**What needs to be done**
Using the listing below, give the number of lines in which the string "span" appears, and nothing else.

**********

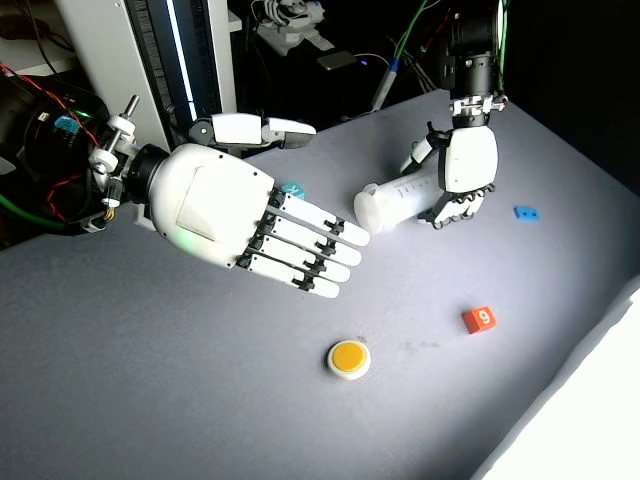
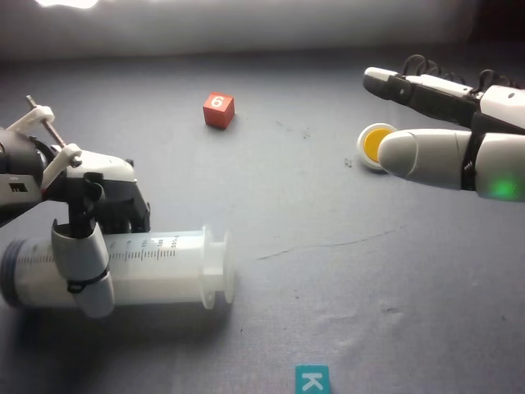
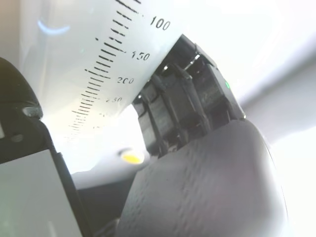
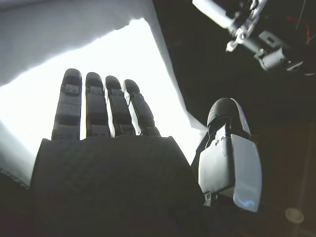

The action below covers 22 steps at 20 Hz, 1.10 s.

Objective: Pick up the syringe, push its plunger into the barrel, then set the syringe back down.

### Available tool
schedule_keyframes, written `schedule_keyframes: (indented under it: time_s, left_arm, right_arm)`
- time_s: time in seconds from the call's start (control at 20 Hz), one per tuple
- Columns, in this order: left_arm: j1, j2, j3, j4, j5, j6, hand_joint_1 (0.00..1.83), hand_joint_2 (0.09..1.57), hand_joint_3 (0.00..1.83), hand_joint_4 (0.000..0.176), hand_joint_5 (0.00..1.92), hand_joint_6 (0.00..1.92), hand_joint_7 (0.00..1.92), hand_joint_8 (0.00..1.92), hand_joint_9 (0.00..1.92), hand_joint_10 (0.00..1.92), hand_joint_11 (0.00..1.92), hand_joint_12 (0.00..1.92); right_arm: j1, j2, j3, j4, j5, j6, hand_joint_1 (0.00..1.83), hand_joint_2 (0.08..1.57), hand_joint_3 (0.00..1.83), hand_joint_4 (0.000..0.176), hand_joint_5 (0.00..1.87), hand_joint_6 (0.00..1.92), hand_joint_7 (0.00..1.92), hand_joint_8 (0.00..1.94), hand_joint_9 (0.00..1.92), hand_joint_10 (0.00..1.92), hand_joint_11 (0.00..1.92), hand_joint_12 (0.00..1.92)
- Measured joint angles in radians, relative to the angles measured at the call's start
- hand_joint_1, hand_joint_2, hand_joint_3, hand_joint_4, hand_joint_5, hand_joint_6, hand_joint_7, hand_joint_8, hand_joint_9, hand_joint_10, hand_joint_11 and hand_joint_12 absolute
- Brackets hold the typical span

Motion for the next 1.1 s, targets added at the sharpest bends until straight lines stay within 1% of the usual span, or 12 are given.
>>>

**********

**Completed task**
2